Table 1.
Summary of the popular protein–peptide complexes datasets that are widely used for testing and benchmarking different docking tool
Dataset | Number of complexes | Length of peptide | Special Features | Specific application | Availability |
---|---|---|---|---|---|
LEADS-PEP | 53 | 3–12 residues | Diverse sequence of peptides, complexes do not interact with nucleic acids | Due to smaller peptide size, suitable for testing tools adapted from small molecule docking tools | www.leads-x.org |
PeptiDB | 105 | 5–15 residues | Diverse secondary structure of peptides including conformational change upon binding, complexes with diverse biological functions | Suitable for testing tools that tackle peptide flexibility | RCSB code of the complexes: https://ars.els-cdn.com/content/image/1-s2.0-S096921260900478X-mmc1.pdf |
PPDbench | 133 | 9–15 residues | Diverse in term peptide sequences (<40% sequence similarity) and biological functionalities | Suitable for testing docking tools on different complexes categorised with different functionalities | https://webs.iiitd.edu.in/raghava/ppdbench/ |
PepPro | 89 | 5–30 residues | Contains 58 unbound receptors structures | Useful for testing tools whether they can predict apo-holo conformational change | http://zoulab.dalton.missouri.edu/PepPro_benchmark |
Propedia | ~20000 | 2–50 residues | Contains subsets of complexes based on clustering on different features such as sequence, interface structure or binding site | Broader range of peptide length allows it to test different type of docking tools.
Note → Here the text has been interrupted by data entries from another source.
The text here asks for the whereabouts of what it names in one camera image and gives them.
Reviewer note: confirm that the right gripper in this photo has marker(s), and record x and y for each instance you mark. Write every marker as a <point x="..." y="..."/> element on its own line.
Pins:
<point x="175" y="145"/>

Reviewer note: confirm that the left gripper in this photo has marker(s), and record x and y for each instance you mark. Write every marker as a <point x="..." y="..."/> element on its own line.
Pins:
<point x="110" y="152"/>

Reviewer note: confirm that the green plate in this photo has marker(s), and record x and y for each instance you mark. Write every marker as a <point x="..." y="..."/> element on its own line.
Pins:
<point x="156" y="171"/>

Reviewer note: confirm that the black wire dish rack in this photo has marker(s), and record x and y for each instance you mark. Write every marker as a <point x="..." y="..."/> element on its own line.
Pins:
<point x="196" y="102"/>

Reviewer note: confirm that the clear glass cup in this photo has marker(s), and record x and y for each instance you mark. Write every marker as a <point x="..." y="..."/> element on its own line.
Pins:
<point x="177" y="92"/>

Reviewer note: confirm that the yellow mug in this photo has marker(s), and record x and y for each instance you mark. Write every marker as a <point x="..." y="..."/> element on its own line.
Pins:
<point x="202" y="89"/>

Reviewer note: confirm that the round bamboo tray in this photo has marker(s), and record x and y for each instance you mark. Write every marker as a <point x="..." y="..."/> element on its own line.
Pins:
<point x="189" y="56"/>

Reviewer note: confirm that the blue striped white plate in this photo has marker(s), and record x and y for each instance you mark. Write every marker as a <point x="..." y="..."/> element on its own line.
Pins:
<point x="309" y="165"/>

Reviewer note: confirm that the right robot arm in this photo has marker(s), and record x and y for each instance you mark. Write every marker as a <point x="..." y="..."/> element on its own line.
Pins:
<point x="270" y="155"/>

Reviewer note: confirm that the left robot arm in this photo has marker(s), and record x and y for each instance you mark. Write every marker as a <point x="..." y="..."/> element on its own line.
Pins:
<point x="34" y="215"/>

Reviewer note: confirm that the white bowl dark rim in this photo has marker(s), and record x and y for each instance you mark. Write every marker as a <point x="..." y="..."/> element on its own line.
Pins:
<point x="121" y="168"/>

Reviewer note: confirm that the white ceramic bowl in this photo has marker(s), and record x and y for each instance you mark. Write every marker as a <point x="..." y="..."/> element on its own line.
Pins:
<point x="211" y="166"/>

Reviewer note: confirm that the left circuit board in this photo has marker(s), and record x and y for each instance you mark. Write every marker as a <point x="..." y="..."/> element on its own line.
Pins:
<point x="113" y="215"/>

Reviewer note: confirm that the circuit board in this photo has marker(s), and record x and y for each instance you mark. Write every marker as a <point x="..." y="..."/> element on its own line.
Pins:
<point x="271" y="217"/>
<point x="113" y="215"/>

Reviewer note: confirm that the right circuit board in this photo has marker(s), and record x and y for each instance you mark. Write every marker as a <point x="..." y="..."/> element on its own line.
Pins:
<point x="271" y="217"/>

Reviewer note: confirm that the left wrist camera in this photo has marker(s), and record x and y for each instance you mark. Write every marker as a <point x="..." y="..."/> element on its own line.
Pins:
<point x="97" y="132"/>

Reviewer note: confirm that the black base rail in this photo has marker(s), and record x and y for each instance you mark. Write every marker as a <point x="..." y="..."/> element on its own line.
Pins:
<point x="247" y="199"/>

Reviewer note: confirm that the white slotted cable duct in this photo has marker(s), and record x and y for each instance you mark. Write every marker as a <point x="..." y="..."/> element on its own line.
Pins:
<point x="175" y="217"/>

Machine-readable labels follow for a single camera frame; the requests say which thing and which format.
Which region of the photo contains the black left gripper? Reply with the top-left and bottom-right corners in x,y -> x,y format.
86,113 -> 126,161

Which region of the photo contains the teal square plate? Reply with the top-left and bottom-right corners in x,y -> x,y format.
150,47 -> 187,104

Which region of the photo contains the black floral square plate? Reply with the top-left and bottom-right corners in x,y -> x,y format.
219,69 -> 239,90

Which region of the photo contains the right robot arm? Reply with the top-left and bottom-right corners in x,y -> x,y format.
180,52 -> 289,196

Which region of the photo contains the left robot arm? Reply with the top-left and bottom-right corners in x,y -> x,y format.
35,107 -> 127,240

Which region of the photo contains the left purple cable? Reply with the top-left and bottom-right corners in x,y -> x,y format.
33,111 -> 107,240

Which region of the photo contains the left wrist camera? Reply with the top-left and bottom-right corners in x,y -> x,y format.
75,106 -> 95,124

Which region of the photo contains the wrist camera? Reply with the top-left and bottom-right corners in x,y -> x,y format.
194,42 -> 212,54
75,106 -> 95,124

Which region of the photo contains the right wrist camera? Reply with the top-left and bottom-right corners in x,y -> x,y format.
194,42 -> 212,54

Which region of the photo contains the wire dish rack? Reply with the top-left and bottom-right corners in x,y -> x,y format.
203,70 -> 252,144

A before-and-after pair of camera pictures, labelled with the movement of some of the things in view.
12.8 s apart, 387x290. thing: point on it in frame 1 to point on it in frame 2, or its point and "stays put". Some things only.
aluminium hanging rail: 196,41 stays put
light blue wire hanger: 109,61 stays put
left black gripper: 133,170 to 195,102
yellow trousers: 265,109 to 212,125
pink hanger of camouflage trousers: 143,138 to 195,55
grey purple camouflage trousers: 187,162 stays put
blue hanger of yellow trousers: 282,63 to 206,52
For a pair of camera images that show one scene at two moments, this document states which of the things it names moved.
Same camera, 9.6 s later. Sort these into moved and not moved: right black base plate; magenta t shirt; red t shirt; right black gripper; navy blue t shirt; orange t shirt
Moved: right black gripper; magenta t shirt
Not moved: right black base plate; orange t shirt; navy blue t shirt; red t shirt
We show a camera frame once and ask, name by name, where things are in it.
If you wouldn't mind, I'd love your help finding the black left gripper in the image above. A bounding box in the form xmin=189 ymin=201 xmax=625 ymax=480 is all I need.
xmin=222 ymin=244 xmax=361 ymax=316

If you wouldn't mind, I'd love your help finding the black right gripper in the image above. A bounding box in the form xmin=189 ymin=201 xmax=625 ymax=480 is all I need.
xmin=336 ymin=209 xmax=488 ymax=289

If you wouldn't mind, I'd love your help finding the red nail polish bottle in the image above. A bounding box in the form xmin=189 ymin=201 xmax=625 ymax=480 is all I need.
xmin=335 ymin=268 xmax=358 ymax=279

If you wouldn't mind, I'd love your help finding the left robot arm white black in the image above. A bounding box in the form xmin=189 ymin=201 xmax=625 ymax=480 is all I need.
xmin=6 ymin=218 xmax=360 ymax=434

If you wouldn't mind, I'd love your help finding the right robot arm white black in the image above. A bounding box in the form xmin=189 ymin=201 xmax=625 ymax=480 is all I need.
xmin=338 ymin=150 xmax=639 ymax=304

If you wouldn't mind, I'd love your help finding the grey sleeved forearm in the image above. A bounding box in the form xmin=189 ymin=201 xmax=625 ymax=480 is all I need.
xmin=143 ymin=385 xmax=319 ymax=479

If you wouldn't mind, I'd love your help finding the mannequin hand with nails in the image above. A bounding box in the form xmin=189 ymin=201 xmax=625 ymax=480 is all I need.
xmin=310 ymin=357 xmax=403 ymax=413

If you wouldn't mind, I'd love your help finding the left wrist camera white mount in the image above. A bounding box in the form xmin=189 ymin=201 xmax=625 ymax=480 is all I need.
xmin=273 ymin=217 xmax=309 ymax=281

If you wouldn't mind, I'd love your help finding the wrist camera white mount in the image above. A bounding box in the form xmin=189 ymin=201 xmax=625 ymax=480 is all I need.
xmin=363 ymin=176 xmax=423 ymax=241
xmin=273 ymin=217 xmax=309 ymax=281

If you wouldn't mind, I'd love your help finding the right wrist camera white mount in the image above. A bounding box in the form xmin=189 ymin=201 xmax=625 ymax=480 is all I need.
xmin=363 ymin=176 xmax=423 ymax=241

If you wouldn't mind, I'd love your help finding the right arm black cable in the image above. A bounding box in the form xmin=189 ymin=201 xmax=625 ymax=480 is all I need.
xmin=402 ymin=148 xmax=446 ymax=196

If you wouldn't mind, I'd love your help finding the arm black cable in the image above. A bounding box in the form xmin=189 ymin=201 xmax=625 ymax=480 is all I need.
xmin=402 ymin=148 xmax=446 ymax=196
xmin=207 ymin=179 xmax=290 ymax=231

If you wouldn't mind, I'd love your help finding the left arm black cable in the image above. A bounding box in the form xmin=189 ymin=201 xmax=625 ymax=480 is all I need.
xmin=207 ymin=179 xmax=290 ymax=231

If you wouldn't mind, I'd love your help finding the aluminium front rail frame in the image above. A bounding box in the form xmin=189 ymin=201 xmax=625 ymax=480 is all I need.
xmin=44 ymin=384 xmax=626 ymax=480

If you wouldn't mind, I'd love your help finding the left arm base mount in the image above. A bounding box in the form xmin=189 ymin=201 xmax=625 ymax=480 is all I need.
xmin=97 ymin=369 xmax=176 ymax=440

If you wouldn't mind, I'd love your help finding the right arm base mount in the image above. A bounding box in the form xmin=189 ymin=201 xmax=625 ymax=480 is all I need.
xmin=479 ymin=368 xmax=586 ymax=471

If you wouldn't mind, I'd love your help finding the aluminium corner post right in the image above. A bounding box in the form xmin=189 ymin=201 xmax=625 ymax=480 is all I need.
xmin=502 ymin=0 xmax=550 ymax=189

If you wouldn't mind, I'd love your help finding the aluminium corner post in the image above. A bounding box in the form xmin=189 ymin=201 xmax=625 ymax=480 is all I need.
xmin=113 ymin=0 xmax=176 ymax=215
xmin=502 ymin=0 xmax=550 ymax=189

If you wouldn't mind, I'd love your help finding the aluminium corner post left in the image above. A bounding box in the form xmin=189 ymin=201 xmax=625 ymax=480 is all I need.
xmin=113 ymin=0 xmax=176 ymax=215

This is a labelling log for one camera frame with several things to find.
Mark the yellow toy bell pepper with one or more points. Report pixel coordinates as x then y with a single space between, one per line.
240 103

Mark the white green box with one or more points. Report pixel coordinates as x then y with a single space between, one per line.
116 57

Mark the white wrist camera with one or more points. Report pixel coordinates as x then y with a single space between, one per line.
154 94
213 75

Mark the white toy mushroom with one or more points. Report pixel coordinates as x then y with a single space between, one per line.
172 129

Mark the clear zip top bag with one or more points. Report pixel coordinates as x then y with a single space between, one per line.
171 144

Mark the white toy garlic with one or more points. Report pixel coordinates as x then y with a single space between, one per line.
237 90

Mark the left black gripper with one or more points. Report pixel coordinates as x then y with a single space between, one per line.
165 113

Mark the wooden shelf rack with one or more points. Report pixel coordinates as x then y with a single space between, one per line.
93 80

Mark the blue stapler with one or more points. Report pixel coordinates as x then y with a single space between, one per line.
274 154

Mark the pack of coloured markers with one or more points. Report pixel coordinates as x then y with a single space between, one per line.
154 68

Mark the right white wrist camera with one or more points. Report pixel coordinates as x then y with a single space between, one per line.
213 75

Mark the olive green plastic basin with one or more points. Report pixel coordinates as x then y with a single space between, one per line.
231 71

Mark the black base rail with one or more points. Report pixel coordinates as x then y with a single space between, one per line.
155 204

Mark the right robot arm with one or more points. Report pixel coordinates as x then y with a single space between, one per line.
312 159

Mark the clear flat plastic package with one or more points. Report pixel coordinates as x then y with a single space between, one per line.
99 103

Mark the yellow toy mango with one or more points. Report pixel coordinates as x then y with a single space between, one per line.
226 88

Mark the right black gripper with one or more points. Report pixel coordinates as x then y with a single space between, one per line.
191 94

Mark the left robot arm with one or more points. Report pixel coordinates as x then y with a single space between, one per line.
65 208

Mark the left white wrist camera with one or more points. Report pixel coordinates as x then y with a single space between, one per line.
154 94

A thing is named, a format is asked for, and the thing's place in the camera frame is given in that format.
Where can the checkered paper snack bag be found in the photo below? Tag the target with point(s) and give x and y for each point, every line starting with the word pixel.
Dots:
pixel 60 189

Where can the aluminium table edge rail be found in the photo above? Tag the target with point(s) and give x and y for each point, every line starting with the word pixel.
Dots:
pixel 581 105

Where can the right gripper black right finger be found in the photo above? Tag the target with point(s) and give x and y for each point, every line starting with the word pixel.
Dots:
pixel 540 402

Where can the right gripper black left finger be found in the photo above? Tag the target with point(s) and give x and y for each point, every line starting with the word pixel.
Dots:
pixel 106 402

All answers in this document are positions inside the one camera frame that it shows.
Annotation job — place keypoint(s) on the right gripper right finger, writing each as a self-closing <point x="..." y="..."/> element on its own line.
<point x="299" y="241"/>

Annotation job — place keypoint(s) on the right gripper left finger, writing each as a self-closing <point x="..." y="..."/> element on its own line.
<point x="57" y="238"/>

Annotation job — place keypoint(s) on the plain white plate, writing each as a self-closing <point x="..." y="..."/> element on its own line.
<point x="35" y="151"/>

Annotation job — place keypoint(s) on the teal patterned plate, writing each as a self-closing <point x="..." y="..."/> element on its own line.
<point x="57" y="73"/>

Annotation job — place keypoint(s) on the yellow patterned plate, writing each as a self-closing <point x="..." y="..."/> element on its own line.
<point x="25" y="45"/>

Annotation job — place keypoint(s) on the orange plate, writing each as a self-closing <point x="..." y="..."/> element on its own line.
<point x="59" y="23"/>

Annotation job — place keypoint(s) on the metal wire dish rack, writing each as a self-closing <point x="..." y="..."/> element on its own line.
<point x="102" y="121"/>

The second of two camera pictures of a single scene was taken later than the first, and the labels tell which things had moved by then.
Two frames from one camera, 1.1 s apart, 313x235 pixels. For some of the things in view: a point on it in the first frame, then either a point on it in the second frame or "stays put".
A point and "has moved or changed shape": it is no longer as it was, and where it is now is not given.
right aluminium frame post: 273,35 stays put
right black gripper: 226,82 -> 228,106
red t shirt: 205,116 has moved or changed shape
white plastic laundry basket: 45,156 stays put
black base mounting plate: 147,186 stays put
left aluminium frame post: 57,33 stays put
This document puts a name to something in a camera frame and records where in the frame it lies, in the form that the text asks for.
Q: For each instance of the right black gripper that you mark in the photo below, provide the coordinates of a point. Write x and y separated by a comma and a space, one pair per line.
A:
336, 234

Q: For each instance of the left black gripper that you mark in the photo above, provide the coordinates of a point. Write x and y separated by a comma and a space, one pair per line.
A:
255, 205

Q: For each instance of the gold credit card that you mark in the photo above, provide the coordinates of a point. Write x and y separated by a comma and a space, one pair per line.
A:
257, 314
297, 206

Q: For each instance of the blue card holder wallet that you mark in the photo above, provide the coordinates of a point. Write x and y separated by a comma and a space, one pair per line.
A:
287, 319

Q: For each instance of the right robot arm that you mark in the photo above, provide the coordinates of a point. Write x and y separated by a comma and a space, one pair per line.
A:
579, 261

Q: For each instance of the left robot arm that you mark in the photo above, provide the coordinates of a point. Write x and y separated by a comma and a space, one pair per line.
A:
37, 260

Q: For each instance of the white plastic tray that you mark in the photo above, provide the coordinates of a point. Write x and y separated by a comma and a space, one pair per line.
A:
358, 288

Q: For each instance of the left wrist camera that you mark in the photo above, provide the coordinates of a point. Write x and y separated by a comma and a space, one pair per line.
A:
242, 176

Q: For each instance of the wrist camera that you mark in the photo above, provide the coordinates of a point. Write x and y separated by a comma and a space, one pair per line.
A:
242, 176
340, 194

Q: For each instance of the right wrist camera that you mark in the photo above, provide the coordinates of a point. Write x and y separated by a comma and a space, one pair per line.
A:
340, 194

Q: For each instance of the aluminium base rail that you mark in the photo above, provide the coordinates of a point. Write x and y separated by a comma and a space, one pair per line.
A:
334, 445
Also, different subset gives flexibility to user on testing their tools | https://bioinfo.dcc.ufmg.br/propedia |
PixelDB | 1966 | NA | Uses machine learning to identify protein and peptide. This helps to overcome the issue of incorrectly identifying them when peptide is larger than the receptor | Broader range of peptide length allows any docking tools to be tested on | https://github.com/KeatingLab/PixelDB |